2018 gründeten einige Enthusiasten den Club neu. Einer von ihnen ist André Montag. „Wir wollten das Ringen in Erfurt wieder populär machen. André war von Anfang an mit dabei. Mit André haben wir eine Trainingshalle gesucht und gefunden. Er hat auch die ersten Ringermatten mit organisiert. So konnten wir das Training aufnehmen, für Erwachsene und den Nachwuchs“, erzählt Robert Stelz-Poprawa.

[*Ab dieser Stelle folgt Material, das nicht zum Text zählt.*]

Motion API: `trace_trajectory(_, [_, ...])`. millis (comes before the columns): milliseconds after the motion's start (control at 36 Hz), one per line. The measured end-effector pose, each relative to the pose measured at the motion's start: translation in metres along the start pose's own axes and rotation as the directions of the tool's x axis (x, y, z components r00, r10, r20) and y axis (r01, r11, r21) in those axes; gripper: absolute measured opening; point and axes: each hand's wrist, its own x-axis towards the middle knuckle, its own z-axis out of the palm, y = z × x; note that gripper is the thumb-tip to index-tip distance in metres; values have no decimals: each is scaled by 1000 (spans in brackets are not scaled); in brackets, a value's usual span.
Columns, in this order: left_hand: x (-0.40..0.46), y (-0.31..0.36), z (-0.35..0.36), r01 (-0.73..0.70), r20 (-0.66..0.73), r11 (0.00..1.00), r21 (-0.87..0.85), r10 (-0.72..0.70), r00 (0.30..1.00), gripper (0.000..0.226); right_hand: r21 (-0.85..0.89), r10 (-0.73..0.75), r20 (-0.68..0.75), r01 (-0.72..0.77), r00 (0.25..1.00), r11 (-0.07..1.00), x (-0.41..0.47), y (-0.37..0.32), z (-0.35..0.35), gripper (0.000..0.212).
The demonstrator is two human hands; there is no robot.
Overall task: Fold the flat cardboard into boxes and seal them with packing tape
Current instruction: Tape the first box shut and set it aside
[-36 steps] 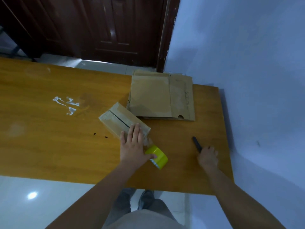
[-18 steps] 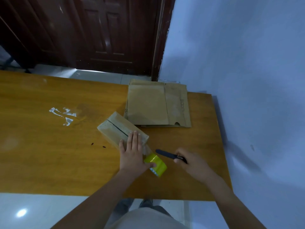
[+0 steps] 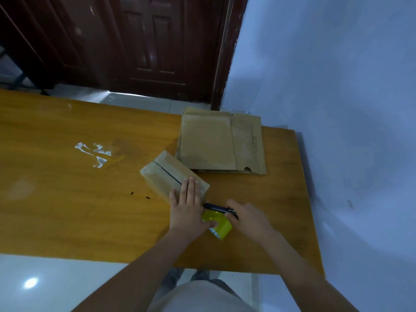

Stelz-Poprawa ist heute Vorsitzender des Clubs. Er hat das Auf und Ab bei André Montags Gesundheit in den letzten Jahren hautnah miterlebt. Anfang der 2020er Jahre bekommt Montag die Diagnose Hirntumor. Es folgt eine erste Operation und eine Rückkehr ins Training. „Man konnte ihn nicht von der Matte runterkriegen. Das hat ihm auch gutgetan, hat ihm Kraft gegeben“, sagt Stelz-Poprawa. Er glaubt fest daran: Hätte das Schicksal für André Montag kein so frühes Ende vorgesehen, der Vollblut-Ringer würde auch mit Anfang 50 noch mit Erfurts Männermannschaft auf der Ringermatte stehen. Seit dieser Saison tritt sie in der neu ins Leben gerufenen Thüringenliga an. Das Team trägt auch Montags Handschrift. Ein Teil der Männer, die heute mit Apolda, Jena und Pößneck um Meisterschaftspunkte kämpfen, waren einst seine Schüler im Jugendtraining.
Erfinder der „Thüringer Mattenwölfe“ So lebe André Montag im Verein und der Verein mit ihm weiter. Der Kampfname des RSC Erfurt, „Thüringer Mattenwölfe“, geht auf den Suhler zurück. Im Erfurter Vereinshaus sollen Montags Schuhe und sein Ringertrikot nun einen gut sichtbaren Platz erhalten, sagt Vereinschef Robert Stelz-Poprawa. Beides habe Montag dem Club überlassen, als kaum noch Hoffnung auf Heilung bestand.
Stelz-Poprawa wird seinen treuen Freund vermissen. Nicht nur er, sondern auch seine Tochter Amelie. André Montag wollte die Zwölfjährige auf ihre ersten Deutschen Meisterschaften vorbereiten. Ab 13 Jahren darf man an den Titelkämpfen teilnehmen. Das müsse jetzt der Opa, Peter Poprawa, übernehmen, sagt Robert Stelz-Poprawa.
aus: Freies Wort – Unabhängige Thüringer Tageszeitung, 02.10.2024.